What seems to work for women, according to the panelists, are family-oriented sites with added features like games (for that essential escape element) and supplements to regular TV programming with elaborate story lines. Since women have such incredibly busy lives these days, according to the panelists, they want to take something away from their web experience, whether it’s a moment of relaxation or learning something new, like about breast cancer through a soap opera or some fluffy gossip.

According to a study cited by the New York Times, sites geared toward women, “from ‘mommy blogs’ to makeup and fashion sites," grew 35 percent last year — faster than every other category on the Web except politics.

But maybe it’s not all about make-up and diapers. At the panel discussion, Mindy Spire, director of sales development at World Wrestling Entertainment (for real), said the WWE site traffic is 44 percent female. That’s almost half! But that’s because the WWE site isn’t just clips of grossly muscled men with bad facial hair throwing each other around a ring (although that might be appealing to some ladies…). There’s social networking on the site, where ladies can actually contribute to the wrestlers’ storylines. There’s an online pop culture gossip show called “Dirt Show” that draws many views from women. The WWE sites are also family friendly, which allows them to surf it without feeling guilty around their kids. “The WWE storylines are filled with drama, romance, fantasy, similar to a soap opera,” Ms. Spire explained.

Speaking of soap operas, Brian Cahill, senior vice president and managing director of TeleNext Media, Inc., runs web presence for Guiding Light and As the World Turns. He said soap opera addiction used to spread from grandmothers to mothers to their daughters, and they could learn about the storylines and characters through their relatives. “That doesn’t happen anymore,” Mr. Cahill said. So the purpose of soap opera sites is to get viewers caught up with the twisty story lines. Who can keep up with how many people have died, come back from the dead and then married their rapist these days anyhow? They’ve also found that putting the TV shows on the web helps viewers stay on top of things, so they don’t abandon the show if they miss something.

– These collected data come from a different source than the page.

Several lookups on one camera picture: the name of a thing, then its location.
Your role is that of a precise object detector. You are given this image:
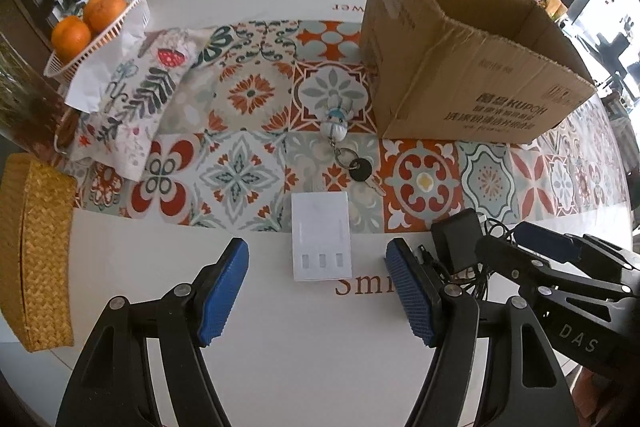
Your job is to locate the white fruit basket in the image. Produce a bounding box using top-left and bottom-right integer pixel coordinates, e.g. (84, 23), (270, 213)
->
(44, 0), (151, 80)

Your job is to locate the brown cardboard box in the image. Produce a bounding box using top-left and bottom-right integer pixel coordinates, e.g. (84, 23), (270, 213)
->
(359, 0), (598, 145)

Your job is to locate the floral cloth tissue cover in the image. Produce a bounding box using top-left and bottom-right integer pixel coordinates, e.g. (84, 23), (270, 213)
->
(65, 27), (201, 182)

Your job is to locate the small white box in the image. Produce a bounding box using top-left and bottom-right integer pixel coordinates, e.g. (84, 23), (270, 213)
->
(291, 193), (352, 282)

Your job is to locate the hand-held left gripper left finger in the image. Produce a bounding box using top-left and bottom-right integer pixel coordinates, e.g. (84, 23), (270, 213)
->
(55, 237), (250, 427)

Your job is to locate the orange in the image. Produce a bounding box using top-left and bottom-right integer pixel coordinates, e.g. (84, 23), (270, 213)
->
(82, 0), (128, 32)
(51, 17), (93, 64)

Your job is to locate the clear glass vase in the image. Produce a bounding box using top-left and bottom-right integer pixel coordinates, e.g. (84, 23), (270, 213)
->
(0, 32), (63, 158)

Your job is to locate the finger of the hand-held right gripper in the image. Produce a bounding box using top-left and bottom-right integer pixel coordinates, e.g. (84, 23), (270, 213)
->
(475, 237), (627, 304)
(515, 222), (640, 283)

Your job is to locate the patterned table runner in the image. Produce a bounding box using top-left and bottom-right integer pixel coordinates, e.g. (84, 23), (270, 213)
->
(65, 19), (631, 233)

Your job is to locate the black power adapter with cable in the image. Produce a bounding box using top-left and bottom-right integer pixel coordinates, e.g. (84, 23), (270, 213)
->
(450, 216), (523, 300)

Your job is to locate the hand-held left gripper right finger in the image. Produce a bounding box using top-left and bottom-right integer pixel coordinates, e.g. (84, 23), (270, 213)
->
(384, 238), (586, 427)

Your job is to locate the yellow woven wicker box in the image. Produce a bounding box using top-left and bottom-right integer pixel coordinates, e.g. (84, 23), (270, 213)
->
(0, 153), (77, 353)

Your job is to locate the figurine keychain with key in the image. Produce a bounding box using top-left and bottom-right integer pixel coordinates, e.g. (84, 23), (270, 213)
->
(320, 99), (386, 198)

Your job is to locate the small brown coaster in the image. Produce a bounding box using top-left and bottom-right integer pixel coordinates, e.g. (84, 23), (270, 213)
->
(52, 112), (81, 148)

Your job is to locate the white tissue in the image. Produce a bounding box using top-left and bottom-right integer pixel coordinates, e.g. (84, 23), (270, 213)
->
(65, 19), (146, 112)

As far as games go….. Rebecca Raphael, managing editor of RachelRayShow.com, said women are the fastest growing sector of people playing video games online. Why? “Because they need to take 20 minutes before they face the pressure of life,” Ms. Raphael explained.

We wonder how the discussion would’ve been different with slightly younger media panelists. What about asking Yahoo! or iVillage.com or, ugh, the Jezebel girls about their success with women? According to this BusinessWeek article, young women are much more active on social networking sites like Facebook and MySpace than young men. And men above 30—especially married men—aren’t even joining social networks, though married women are. Young women also spend much more time decorating their social network profile pages and making slide shows, according to the article, which is probably driving hits (and ad revenue).

Joni Evans, chief executive of wowOwow, told the New York Times that women thrive on sharing anecdotes. “Women love to reach out and talk,” she said. And the web is perfect for that.

What Do Women Want From the Internet?